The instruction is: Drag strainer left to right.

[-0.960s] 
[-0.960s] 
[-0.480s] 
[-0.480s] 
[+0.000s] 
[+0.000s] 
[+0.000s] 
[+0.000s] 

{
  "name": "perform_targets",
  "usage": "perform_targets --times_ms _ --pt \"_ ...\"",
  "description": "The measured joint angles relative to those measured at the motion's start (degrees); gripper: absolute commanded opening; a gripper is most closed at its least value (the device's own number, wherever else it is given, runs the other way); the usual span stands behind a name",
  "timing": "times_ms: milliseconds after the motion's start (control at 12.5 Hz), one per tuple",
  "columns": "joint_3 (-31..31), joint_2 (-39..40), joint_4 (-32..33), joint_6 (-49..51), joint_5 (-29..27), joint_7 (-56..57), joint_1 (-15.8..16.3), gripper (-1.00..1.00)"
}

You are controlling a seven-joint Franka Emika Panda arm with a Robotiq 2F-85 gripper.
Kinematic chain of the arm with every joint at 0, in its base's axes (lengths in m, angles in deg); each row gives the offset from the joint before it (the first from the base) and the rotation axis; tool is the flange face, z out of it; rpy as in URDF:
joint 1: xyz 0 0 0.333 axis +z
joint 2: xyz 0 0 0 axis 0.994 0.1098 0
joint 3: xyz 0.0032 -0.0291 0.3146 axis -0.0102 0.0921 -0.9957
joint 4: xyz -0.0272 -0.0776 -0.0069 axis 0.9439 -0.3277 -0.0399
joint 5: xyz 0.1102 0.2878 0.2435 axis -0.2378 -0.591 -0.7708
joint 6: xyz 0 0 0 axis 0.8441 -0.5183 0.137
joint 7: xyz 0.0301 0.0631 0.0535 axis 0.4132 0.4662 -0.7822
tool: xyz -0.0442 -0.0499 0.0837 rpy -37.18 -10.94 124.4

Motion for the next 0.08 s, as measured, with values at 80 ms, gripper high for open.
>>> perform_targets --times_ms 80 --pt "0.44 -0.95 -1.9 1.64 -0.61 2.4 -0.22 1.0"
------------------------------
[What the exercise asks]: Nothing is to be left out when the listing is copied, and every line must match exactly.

[Result of the task]:
The instruction is: Drag strainer left to right.

[-0.960s] 
[-0.960s] 
[-0.480s] 
[-0.480s] 
[+0.000s] 
[+0.000s] 
[+0.000s] 
[+0.000s] 

{
  "name": "perform_targets",
  "usage": "perform_targets --times_ms _ --pt \"_ ...\"",
  "description": "The measured joint angles relative to those measured at the motion's start (degrees); gripper: absolute commanded opening; a gripper is most closed at its least value (the device's own number, wherever else it is given, runs the other way); the usual span stands behind a name",
  "timing": "times_ms: milliseconds after the motion's start (control at 12.5 Hz), one per tuple",
  "columns": "joint_3 (-31..31), joint_2 (-39..40), joint_4 (-32..33), joint_6 (-49..51), joint_5 (-29..27), joint_7 (-56..57), joint_1 (-15.8..16.3), gripper (-1.00..1.00)"
}

You are controlling a seven-joint Franka Emika Panda arm with a Robotiq 2F-85 gripper.
Kinematic chain of the arm with every joint at 0, in its base's axes (lengths in m, angles in deg); each row gives the offset from the joint before it (the first from the base) and the rotation axis; tool is the flange face, z out of it; rpy as in URDF:
joint 1: xyz 0 0 0.333 axis +z
joint 2: xyz 0 0 0 axis 0.994 0.1098 0
joint 3: xyz 0.0032 -0.0291 0.3146 axis -0.0102 0.0921 -0.9957
joint 4: xyz -0.0272 -0.0776 -0.0069 axis 0.9439 -0.3277 -0.0399
joint 5: xyz 0.1102 0.2878 0.2435 axis -0.2378 -0.591 -0.7708
joint 6: xyz 0 0 0 axis 0.8441 -0.5183 0.137
joint 7: xyz 0.0301 0.0631 0.0535 axis 0.4132 0.4662 -0.7822
tool: xyz -0.0442 -0.0499 0.0837 rpy -37.18 -10.94 124.4

Motion for the next 0.08 s, as measured, with values at 80 ms, gripper high for open.
>>> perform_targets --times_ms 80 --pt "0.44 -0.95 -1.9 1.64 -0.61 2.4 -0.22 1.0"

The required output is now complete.